To help find the answer he joined forces with scientists in Denmark to study the digestive system of 50 turkey vultures and black vultures that were captured and killed in Nashville, Tennessee.
They took swabs from the birds’ faces where they had come into direct contact with rotting carcasses and samples from the hind gut at the end of the large intestine. They then compared the two.
Using DNA sequencing they detected almost 13,500 species of bacteria in the 50 face swabs - while only around 1,500 different bacteria were found in the hind gut samples. Either the vultures’ digestive juices had killed the bacteria or the environment in the hind gut was so hostile the microbes could not reproduce.
But two groups of extremely nasty bacteria did survive - Fusobacteria, which has been linked to colon cancer in humans, and Clostridia, which produces tetanus, gangrene and botulism.
“Botulism is one of the most toxic substances in the world, and their guts are filled with this bacteria, which apparently has no effect on them,” says Graves.
“It’s a red flag moment when you say: ‘Wow! I can’t believe that bacteria that has such a negative association with human health is so prevalent in the guts of vultures and they appear to be doing perfectly fine. Why is that?’ We’re in the early stages of finding out.”
Vultures seem to suffer no ill effects even when they are exposed to leprosy. The disease is thought to have originated in Africa and was spread to the Americas by the slave trade. It is very rare among humans in the US - about 100 cases are reported every year - but it is carried by armadillos, which are often hit by cars, and form a regular part of a vulture’s diet.
Vultures are often described as nature’s garbage collectors. They clean up virtually all of the tens of thousands of deer that are killed every year on America’s roads. “It’s an ecosystem service that’s underappreciated in the US,” says Graves.
And like all birds, they are the living descendents of dinosaurs. Their systems have co-evolved with bacteria over 65 million years. This is the first major analysis of their microbiome - the community of microorganisms that inhabit the body space of animals.
But in spite of their impressive resistance to deadly germs, vultures aren’t immune to everything.
Some species in Asia are critically endangered because they’ve consumed the carcasses of cattle treated with diclofenac, an anti-inflammatory drug.
“Farmers take the carcasses to cattle graveyards and put them out for the vultures to eat,” says Yula Kapetanakos at the Cornell Lab of Ornithology. “But it turned out that the drug causes renal failure in the vultures. Vultures that once numbered in the tens of millions in India declined by over 99% in the span of 20 years.”

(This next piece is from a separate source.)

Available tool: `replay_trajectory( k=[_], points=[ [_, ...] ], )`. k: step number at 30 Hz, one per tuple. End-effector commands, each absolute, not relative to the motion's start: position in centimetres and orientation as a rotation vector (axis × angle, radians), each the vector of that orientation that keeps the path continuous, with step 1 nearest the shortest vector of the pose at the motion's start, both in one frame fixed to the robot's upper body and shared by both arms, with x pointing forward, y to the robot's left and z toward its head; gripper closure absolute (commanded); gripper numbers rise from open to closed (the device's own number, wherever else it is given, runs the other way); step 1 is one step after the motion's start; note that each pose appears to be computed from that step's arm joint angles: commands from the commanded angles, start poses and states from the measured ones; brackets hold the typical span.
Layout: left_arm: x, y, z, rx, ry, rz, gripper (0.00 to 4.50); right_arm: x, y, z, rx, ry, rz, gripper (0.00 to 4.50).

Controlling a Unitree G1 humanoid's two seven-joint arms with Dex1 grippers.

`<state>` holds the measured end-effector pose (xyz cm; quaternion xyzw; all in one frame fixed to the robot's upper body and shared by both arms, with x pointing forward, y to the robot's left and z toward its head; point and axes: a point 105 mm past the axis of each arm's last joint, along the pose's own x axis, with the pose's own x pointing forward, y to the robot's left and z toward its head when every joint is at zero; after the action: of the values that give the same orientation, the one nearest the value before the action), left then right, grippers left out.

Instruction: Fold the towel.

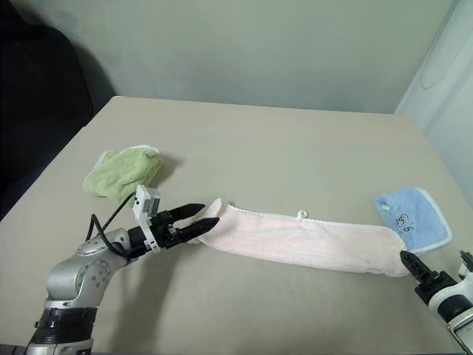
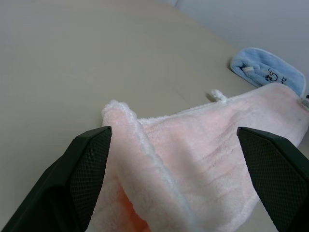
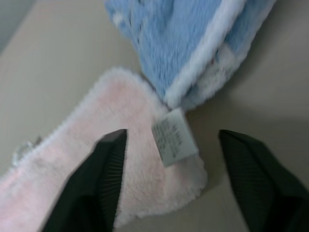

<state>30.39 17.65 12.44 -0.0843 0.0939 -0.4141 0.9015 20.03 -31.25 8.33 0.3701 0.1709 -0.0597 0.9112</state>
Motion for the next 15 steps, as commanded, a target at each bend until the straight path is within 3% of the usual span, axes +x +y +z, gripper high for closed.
replay_trajectory(
  k=[1,15],
  points=[
    [29.8,17.3,13.4,-0.168,0.156,-0.869,0.0,19.5,-32.2,10.0,0.781,0.275,-0.159,1.33],
    [27.8,17.4,12.8,-0.2,0.225,-0.873,0.0,15.3,-30.1,11.6,0.939,0.315,-0.114,1.33]
  ],
)
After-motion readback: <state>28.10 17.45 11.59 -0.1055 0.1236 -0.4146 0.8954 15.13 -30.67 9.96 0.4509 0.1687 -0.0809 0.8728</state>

Without vultures to consume the cattle carcasses, she says, other scavengers - such as feral dogs - moved in. That led to an increase in rabies infections among humans in India, where more than a third of global deaths from the disease occur every year.
And there have been other unforeseen consequences. Zoroastrians place their dead on cylindrical structures called towers of silence, where the corpses are picked clean by vultures. They are forbidden to cremate or bury bodies, but the decline in vultures has forced them to look for alternative funeral arrangements, says Kapetanakos, who has studied Asian vultures for many years.
“That’s the irony,” she says. “Vultures can handle anything - anything - that nature can throw their way, and humans presented them with one drug that has nearly destroyed them.”
Graves hopes further research will help isolate the genes that protect vultures from deadly bacteria.
“We need to find out what genes are associated with resistance to botulism, for instance. If we can do that then we can find out if there are any genotypes in humans that can confer this type of immunity.
“And eventually that might lead to gene therapies or genetic engineering in humans to the point where we could eat rotten meat if we wanted to,” he says.
But that’s a long way off. For now, it’s probably best to carrying on cooking that Thanksgiving turkey.